Rotary Tube Pro™ tube cutting software, also from Hypertherm, allows for programming cut designs and importing and converting CAD/CAM programs.
Fred Butkovich, operations improvement manager, said that the cut tubes go straight from the plasma cutting system to welding.
“It would have been very difficult for us to do this project without this automation,” he said. “We take stock pieces of pipe and cut the parts we need in a fraction of the time it would have taken using wraparounds and hand burning. The plasma cuts a lot faster than oxyfuel and provides a pretty clean cut. We just specify the amperage based on the thickness and material of the pipe. We haven’t needed to do any secondary cutting unless features require a steeper angle than what the machine can actually do.
“We import files from the detailer in a STEP program,” he continued. “They can go right to the machine; it strikes an arc and cuts at the angle we need. We don’t even need drawings. We specify the length of pipe and the features we want, and we are ready to go. Once the machine is done, the tube is done.
“And the program automatically nests the cuts so we save material on jobs like fish-mouth cuts.”
Preparations for adding the new equipment were minimal. The shop floor had enough space for the lengthy system, so adding a little more electrical service and a dust extraction system were the only things that needed to be done.
Equipment training also didn’t pose a problem.
Complex structural units require pipe with fish-mouth plasma cuts. Fought & Co.
“Machitech trained four or five of our operators and their managers to make sure that we always have someone to run the system. They helped with training for the software, programming, actual cutting, and safety,” Searle said.
“If we do have any challenges, the machine is actively online with Machitech. They can remotely look at the system’s control at the same time we do and recommend any fixes.”
Since adding the automated system, Searle said any tube cutting issues, which would have been the critical aspect of a job, have been cut away. Stubs, pieces of plasma-cut pipe, are completed quickly and accurately, so production focus has shifted to providing the best possible downstream processes.
“We keep track of the stubs cut each day. For example, in two 10-hour shifts the automated system can cut 49 pieces of large fish-mouth pipe.

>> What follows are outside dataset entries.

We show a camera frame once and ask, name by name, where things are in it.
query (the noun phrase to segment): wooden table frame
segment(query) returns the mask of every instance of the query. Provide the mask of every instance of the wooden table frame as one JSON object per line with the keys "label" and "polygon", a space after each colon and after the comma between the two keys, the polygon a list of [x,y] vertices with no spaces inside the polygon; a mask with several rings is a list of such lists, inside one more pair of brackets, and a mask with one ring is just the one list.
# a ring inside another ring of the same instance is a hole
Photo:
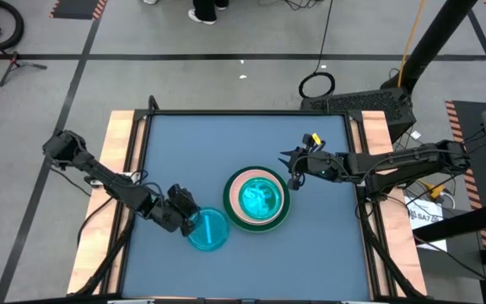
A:
{"label": "wooden table frame", "polygon": [[[159,111],[159,114],[195,115],[215,112],[218,114],[253,114],[253,115],[323,115],[316,112],[300,111]],[[148,111],[113,111],[106,130],[105,142],[99,162],[113,171],[136,171],[143,167],[146,146],[149,137]],[[348,122],[345,115],[348,135],[348,146],[355,152],[369,152],[380,154],[392,151],[386,118],[381,111],[361,112],[361,122]],[[389,194],[404,202],[402,190],[394,189]],[[107,199],[104,189],[94,189],[91,193],[87,215],[97,209]],[[419,257],[412,235],[412,228],[406,208],[398,201],[388,199],[380,203],[378,216],[370,218],[375,233],[384,240],[384,245],[398,268],[419,292],[426,294],[423,273],[419,264]],[[80,289],[97,269],[105,257],[107,249],[115,242],[127,221],[127,209],[119,203],[110,203],[100,211],[85,227],[81,242],[78,246],[73,272],[69,282],[68,293]],[[377,253],[364,244],[367,257],[371,298],[376,295],[403,296],[402,291],[393,283],[390,275],[385,271],[384,264]],[[127,247],[121,250],[112,264],[109,280],[103,280],[95,293],[114,293],[121,290],[122,275],[124,274],[124,260]]]}

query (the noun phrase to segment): stacked plates
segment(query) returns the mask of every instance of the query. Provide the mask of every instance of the stacked plates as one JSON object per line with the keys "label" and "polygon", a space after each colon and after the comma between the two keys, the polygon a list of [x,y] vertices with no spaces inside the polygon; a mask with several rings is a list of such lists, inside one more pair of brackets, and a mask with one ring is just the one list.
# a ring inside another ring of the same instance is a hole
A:
{"label": "stacked plates", "polygon": [[275,172],[260,166],[247,167],[237,171],[226,183],[224,208],[241,229],[270,231],[289,212],[288,188]]}

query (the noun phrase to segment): yellow cable
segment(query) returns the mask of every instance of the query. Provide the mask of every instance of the yellow cable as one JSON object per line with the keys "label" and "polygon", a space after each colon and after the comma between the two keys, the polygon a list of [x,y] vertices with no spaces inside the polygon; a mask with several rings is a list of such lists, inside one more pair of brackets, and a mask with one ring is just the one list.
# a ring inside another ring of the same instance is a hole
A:
{"label": "yellow cable", "polygon": [[408,50],[410,49],[410,45],[412,44],[413,33],[415,33],[415,29],[418,27],[419,16],[421,16],[421,12],[423,12],[424,5],[425,5],[425,0],[421,0],[421,3],[419,4],[418,15],[415,17],[415,20],[413,21],[412,32],[410,33],[410,37],[408,38],[408,43],[406,44],[406,48],[404,49],[404,55],[402,55],[401,68],[399,69],[398,72],[398,81],[397,81],[397,87],[399,88],[401,87],[402,71],[404,69],[406,56],[408,54]]}

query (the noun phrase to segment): black pants
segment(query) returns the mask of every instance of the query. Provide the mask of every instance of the black pants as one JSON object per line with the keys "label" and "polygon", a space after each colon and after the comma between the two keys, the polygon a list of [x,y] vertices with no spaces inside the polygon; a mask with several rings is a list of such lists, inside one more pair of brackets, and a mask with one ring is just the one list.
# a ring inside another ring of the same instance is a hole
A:
{"label": "black pants", "polygon": [[226,8],[229,0],[192,0],[194,8],[196,9],[195,15],[201,21],[215,21],[217,15],[215,14],[215,5],[220,8]]}

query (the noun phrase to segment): metal stand
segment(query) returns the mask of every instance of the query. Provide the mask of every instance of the metal stand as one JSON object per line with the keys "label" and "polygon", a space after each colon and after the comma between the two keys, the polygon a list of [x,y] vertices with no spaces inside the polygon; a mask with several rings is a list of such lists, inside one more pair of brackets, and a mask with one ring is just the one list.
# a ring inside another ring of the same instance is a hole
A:
{"label": "metal stand", "polygon": [[443,219],[433,224],[419,227],[413,230],[413,234],[423,241],[434,242],[447,237],[480,231],[485,228],[486,206],[450,219]]}
{"label": "metal stand", "polygon": [[[5,50],[0,49],[0,52],[5,56],[10,57],[10,54],[7,53]],[[33,68],[39,68],[39,69],[43,69],[43,70],[48,68],[45,65],[35,64],[35,63],[25,62],[23,60],[19,60],[18,52],[14,51],[13,55],[10,57],[10,64],[7,67],[7,71],[5,71],[5,74],[1,78],[0,87],[3,87],[5,85],[5,83],[7,82],[7,78],[10,75],[11,72],[13,72],[13,71],[15,71],[19,68],[22,68],[22,67],[33,67]]]}
{"label": "metal stand", "polygon": [[[401,86],[412,94],[413,87],[429,63],[449,40],[468,15],[477,0],[447,0],[432,24],[404,63]],[[381,89],[396,88],[398,74],[381,85]]]}

If we were cutting by hand, that count would probably be two or three in that time frame,” Searle said.
“We’re still in the middle of an arena project, and that will keep the system busy for a while longer, but we’ve already been approached by other people who want us to cut pipe. Beyond that, the additional cutting speed and accuracy of the automation allow us to bid on projects that we would have struggled to be competitive on before.”

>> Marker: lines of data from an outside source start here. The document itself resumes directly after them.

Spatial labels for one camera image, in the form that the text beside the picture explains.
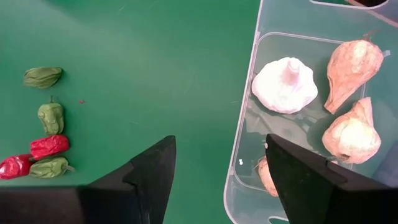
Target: red pepper
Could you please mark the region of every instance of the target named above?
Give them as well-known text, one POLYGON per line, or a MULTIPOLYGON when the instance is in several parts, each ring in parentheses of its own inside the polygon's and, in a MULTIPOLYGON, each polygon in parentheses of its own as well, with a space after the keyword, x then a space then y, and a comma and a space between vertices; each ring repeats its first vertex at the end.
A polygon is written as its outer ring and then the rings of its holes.
POLYGON ((65 152, 69 149, 69 141, 67 137, 56 134, 47 138, 38 139, 31 142, 30 153, 35 160, 43 159, 58 153, 65 152))
POLYGON ((23 177, 29 174, 30 166, 33 164, 29 159, 30 154, 10 156, 0 163, 0 179, 9 180, 23 177))

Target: green pepper
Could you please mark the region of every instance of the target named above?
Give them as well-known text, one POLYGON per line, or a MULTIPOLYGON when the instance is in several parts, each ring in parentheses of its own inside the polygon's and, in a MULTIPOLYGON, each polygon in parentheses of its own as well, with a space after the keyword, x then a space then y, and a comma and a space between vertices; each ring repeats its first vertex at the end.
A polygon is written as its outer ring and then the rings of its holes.
POLYGON ((67 159, 60 156, 36 162, 30 167, 29 175, 32 177, 47 179, 61 176, 67 170, 75 171, 73 167, 68 165, 67 159))
POLYGON ((39 67, 25 72, 24 85, 37 88, 48 88, 54 85, 62 75, 62 68, 39 67))
POLYGON ((63 131, 63 108, 59 103, 53 103, 52 97, 50 103, 42 105, 37 116, 44 127, 44 133, 48 136, 61 134, 63 131))

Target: toy vegetable
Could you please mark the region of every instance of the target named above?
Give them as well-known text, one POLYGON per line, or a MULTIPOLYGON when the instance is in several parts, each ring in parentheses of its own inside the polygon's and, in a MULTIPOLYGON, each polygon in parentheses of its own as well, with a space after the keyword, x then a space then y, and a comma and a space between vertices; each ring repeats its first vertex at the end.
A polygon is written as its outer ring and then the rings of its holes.
POLYGON ((328 64, 330 93, 325 108, 334 114, 379 71, 382 61, 380 48, 368 40, 353 40, 338 46, 328 64))
POLYGON ((62 75, 62 68, 39 67, 25 72, 24 85, 48 88, 54 85, 62 75))
POLYGON ((56 134, 30 143, 30 153, 35 160, 65 152, 69 149, 67 137, 56 134))
POLYGON ((373 127, 370 97, 360 99, 338 117, 322 137, 326 149, 346 163, 361 164, 380 148, 381 139, 373 127))
POLYGON ((50 159, 43 159, 36 162, 30 167, 32 177, 37 178, 53 178, 63 175, 67 170, 75 171, 75 169, 68 165, 68 161, 64 157, 55 157, 50 159))
POLYGON ((10 156, 3 160, 0 164, 0 179, 8 180, 28 175, 32 165, 32 162, 29 160, 31 157, 29 154, 23 154, 10 156))
POLYGON ((251 89, 266 108, 287 114, 300 111, 318 95, 311 68, 288 57, 266 64, 251 89))
POLYGON ((37 115, 44 127, 46 135, 61 134, 63 131, 63 108, 59 103, 42 105, 37 115))
POLYGON ((267 159, 261 159, 258 166, 261 182, 266 188, 267 192, 273 197, 278 197, 278 192, 276 191, 274 181, 272 181, 271 173, 269 172, 267 159))

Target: clear plastic container
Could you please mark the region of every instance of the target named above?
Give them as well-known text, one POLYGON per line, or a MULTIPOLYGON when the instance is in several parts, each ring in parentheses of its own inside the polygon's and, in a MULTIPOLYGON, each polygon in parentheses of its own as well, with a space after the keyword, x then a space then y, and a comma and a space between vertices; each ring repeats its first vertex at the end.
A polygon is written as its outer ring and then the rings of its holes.
POLYGON ((329 157, 330 153, 322 144, 323 133, 338 116, 350 110, 353 103, 364 96, 372 98, 374 126, 382 139, 381 148, 363 164, 339 164, 367 177, 375 177, 386 154, 398 140, 396 12, 398 0, 389 0, 371 8, 308 0, 261 1, 224 190, 225 209, 234 223, 267 223, 267 220, 275 218, 287 220, 280 200, 265 191, 256 170, 258 160, 264 156, 266 134, 276 133, 329 157), (331 115, 323 107, 330 90, 326 77, 330 56, 340 43, 360 39, 373 30, 376 33, 371 41, 385 55, 382 67, 376 76, 345 101, 335 115, 331 115), (318 96, 294 114, 271 112, 251 93, 251 83, 256 74, 265 64, 282 57, 296 57, 310 67, 318 87, 318 96))

Looking ahead, Searle also believes that there is an uptick in the use of pipe as aesthetic, as well as supporting construction elements. He expects that trend will help fill the pipeline that will keep the automated plasma pipe cutting system busy. Is more automation on the way for the company?
“Definitely,” Searle said. “We got this machine to shave hours off a particular project and to give us versatility going forward. We plan on investing in other automation to help us do the same thing in other areas.”
Fish-mouth cuts for structural supports for an arena project go directly from the automated plasma cutting process to fitting and welding. Fought & Co.